ただそれから3カ月以上経つその間に、法案審議中は私とは明らかに立場が違った人権派弁護士の方々からも、「あの資料を見せてほしい」みたいなアプローチがあったりします。この業界はまだ日本ではすそ野も狭いですし、根本的に同じ方向性を向いている人達とは協力しなきゃな、とは思っています。
倉本:なるほど、「マス」向けの発信的には、役割として「怒ってみせる」的なコミュニケーションも必要ですが、それはそれとして、具体的な人間関係においては、立場や感情で歪められずに、誰に対しても根気よく働きかけを行っていく事が大事ということなのかな。
それに、僕も橋本さんも人間のタイプとして、その時はムカッとしても、そのうち「まあこういう人たちにも事情が…」とか思い始めて3日もすれば怒りを忘れちゃうところがありそうですね(笑)。
橋本:そうですよね。しかも意見や戦略が違う人達に対していつまでも怒っていても生産的でないので、私はすでに次の一手、二手を具体的に打ち始めています。

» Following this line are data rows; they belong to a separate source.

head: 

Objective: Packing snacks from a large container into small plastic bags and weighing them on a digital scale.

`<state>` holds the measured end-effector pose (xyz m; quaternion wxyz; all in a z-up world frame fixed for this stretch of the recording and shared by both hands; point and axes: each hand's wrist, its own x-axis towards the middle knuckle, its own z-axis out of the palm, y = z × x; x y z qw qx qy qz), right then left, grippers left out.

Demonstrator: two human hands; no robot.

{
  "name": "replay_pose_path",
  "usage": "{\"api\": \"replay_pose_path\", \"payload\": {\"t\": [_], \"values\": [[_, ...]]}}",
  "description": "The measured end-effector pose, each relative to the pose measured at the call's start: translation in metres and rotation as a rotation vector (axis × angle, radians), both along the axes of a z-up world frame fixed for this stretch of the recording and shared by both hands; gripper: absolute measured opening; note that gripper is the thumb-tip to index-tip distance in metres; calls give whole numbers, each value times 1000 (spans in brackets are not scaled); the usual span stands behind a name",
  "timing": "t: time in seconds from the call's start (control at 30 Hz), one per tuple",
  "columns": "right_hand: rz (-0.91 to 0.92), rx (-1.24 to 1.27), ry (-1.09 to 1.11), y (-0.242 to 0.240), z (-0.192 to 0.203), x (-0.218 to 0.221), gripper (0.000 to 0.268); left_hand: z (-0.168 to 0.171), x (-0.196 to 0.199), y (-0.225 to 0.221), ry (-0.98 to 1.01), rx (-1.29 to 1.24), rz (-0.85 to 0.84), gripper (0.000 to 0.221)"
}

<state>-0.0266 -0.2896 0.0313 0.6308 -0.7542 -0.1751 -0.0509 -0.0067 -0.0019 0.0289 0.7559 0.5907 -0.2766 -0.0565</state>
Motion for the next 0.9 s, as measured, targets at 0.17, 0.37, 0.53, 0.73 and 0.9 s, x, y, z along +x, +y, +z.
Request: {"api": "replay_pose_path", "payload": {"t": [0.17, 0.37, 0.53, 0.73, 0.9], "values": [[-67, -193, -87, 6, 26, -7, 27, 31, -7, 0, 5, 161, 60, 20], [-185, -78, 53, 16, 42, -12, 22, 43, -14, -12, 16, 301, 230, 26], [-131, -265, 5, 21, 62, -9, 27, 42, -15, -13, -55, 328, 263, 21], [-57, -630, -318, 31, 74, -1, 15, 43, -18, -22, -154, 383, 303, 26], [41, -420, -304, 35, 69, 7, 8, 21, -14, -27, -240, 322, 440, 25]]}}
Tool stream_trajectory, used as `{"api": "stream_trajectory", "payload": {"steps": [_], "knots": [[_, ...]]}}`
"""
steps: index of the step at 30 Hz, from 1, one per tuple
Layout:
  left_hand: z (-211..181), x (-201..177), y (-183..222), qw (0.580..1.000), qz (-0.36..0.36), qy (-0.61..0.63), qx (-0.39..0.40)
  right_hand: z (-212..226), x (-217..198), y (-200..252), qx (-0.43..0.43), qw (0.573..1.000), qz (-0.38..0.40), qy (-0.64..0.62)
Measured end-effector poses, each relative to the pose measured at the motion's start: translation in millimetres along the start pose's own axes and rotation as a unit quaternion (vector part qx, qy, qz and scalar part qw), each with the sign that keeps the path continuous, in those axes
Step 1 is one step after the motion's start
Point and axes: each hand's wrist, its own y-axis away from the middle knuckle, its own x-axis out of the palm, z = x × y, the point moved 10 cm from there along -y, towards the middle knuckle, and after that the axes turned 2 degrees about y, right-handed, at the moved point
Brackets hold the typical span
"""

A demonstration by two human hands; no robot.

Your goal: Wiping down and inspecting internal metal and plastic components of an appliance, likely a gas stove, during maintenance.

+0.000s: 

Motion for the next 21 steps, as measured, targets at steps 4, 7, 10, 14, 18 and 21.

例えばですけど、9月上旬に与野党の国会議員がイギリス視察に行かれるというので、チョコチョコっと私が持つ小さなネットワークとつながせて頂いて、イギリスの(入管)上級審判所でもブリーフィングを受けていただきました。そのイギリスの審判所は、正に人権派が長年日本にも設置すべきと言っている「政府から独立した第三者機関」で、入管法の修正案にも「設置を検討する」って入ってたんです。ところが、廃案一択派は「検討なんて不十分。設置を確約しないなら修正案なんて意味がない」と言って、結局「第三者機関の設置検討」も含んだ修正案が丸ごと消滅しました。
現時点で日本には影も形もない機関を設置することを直ちに法律ベースで確約せよ、というのは非現実的で、諸外国が実際にどういう制度になっているのか視察したり勉強したりすることを通じて本気の検討を始めることこそ、ゴールに一歩一歩近づく近道です。しかも、議員が海外視察するなら、関係省庁は絶対に勉強しなければいけなくなりますしね。実際、視察後のバスの中では、視察に参加した与野党議員と法務省幹部の間で「あの仕組みを日本で導入するならどんな課題があるか」などの議論が始まったと伺っています。
ただ単に「今すぐ、こうすべきだ!」とデモ行進するだけでなく、実際に日本の政策決定者に学んで頂けるような仕掛けづくりを、チャンスがある度に地道に続けることも大事だと思います。
倉本:それはいいですね。特に「現時点で日本には影も形もない機関を設置することを直ちに法律ベースで確約せよ、というのは非現実的」という言葉がすごく刺さりました。しかも、そこを「設置の検討」という形にとりあえずぼやかして入れることですら「許されざる妥協」ということで拒否してしまい、結局最も保守的な案が通ってしまったのでは本末転倒ですよね。
何かを提案するにしても、現状の日本の制度とか、法律の仕組みから「どれほどのジャンプが必要なのか」を理解して、適切に細かく「登っていきやすい階段」を作ってあげるというのは大事なコミュニケーションの形だと思います。
これはこの連載でも取材して書いた内容なんですが、例えば日本の再エネにしても、「再エネに不利に見えるような制度は一切受け入れないし、それらはすべて東電などの古い電力会社の横暴だ」みたいな風潮が吹き荒れていた時は押し合いへし合いになってなかなか進みませんでしたし、供給の安定性も大分崩れてきてしまった。
しかし最近は、「安定性にも責任を持つプロ」の間でも再エネの導入は当然必要だというコンセンサスが出来上がり、一歩ずつ着実に実現していこうという機運になりつつあります。
「マス向けのコミュニケーション」において時々「怒ってみせる」みたいなことは大事ですが、一方でそういう地道な人間関係の中で変えていくためには、個人の小さな立場やメンツ、感情問題を抜きにして、安定して一枚一枚ドアをあけていくことが大事だということかもしれませんね。